## WORK TASK
Within the records that follow, count the lines containing the string "person". Reply only with the count.

• • • • • • •

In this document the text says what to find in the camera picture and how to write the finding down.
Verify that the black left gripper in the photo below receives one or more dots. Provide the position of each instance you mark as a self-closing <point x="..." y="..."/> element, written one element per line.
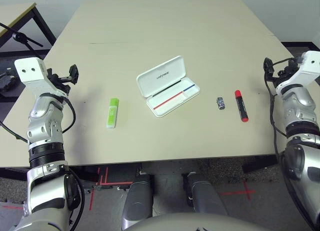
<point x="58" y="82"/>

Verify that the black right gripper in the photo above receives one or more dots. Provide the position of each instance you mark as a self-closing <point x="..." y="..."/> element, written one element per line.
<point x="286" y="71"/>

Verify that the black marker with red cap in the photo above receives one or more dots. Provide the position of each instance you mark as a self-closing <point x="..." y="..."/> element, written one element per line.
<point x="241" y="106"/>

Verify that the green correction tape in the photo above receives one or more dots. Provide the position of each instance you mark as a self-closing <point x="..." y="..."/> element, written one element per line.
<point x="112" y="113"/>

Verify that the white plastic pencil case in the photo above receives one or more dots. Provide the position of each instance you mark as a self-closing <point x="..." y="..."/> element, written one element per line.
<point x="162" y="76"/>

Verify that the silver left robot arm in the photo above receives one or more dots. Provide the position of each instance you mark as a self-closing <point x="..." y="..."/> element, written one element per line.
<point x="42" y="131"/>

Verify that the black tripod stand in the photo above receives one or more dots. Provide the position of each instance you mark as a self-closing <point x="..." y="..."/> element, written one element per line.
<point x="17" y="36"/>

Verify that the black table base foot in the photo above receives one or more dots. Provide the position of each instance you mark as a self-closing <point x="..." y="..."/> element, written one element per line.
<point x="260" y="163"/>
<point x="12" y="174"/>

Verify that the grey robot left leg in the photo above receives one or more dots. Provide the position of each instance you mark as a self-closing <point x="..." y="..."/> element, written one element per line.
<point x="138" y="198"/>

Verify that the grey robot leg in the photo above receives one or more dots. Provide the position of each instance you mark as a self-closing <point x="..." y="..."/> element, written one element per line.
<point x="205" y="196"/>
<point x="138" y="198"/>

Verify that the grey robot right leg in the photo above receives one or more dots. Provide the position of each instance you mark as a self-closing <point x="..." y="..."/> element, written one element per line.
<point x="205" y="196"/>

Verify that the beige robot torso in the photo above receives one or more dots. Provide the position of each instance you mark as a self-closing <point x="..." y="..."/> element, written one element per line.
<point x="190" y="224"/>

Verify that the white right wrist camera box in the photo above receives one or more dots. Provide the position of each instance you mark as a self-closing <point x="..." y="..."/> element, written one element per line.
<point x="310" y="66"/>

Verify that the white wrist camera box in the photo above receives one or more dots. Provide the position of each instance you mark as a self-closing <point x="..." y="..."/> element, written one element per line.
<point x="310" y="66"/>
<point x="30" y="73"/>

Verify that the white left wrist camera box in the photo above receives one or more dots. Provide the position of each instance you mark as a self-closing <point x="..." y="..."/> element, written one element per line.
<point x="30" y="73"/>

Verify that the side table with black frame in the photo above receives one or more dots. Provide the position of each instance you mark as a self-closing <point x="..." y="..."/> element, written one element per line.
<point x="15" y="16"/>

• • • • • • •

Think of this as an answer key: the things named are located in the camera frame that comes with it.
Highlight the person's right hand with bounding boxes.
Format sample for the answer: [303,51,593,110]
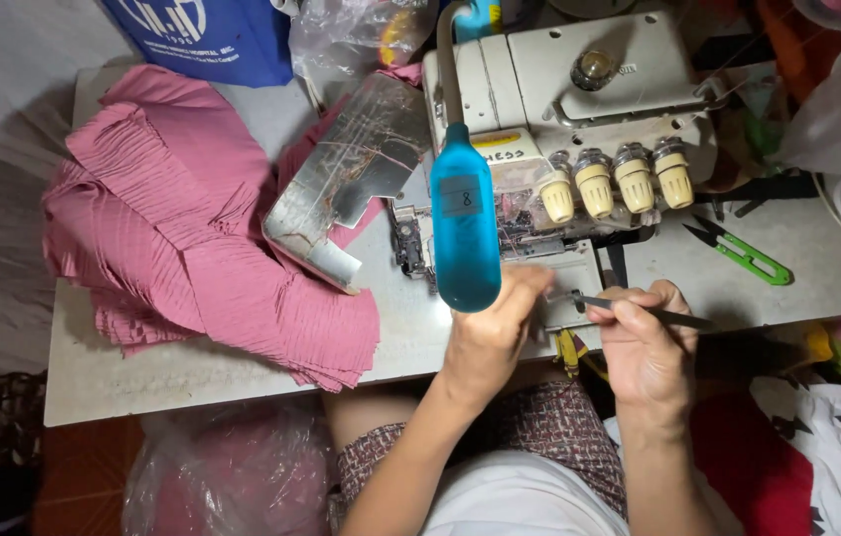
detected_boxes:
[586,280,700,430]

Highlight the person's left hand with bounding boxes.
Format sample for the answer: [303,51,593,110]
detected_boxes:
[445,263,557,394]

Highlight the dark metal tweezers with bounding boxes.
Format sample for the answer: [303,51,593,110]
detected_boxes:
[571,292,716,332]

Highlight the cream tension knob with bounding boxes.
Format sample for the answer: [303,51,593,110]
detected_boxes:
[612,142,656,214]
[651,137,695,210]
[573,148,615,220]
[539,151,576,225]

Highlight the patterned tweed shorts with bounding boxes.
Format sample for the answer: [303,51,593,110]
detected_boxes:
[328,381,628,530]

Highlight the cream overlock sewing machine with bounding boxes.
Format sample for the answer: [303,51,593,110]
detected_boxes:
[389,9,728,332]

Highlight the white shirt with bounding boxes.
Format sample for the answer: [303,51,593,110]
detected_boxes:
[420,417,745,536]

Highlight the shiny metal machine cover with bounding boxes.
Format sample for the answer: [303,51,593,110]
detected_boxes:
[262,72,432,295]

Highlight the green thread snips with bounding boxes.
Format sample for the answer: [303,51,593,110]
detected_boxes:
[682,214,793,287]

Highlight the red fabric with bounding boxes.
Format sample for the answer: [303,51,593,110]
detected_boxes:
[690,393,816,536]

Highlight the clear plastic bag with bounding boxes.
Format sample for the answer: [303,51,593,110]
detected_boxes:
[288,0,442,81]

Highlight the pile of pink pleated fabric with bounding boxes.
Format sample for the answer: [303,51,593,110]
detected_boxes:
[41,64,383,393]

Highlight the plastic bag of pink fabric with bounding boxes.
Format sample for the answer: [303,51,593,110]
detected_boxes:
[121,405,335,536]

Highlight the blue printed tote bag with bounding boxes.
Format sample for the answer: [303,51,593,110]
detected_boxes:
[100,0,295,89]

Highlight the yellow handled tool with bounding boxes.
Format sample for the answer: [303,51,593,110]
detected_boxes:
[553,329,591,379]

• • • • • • •

## ANSWER TO THE EXERCISE
2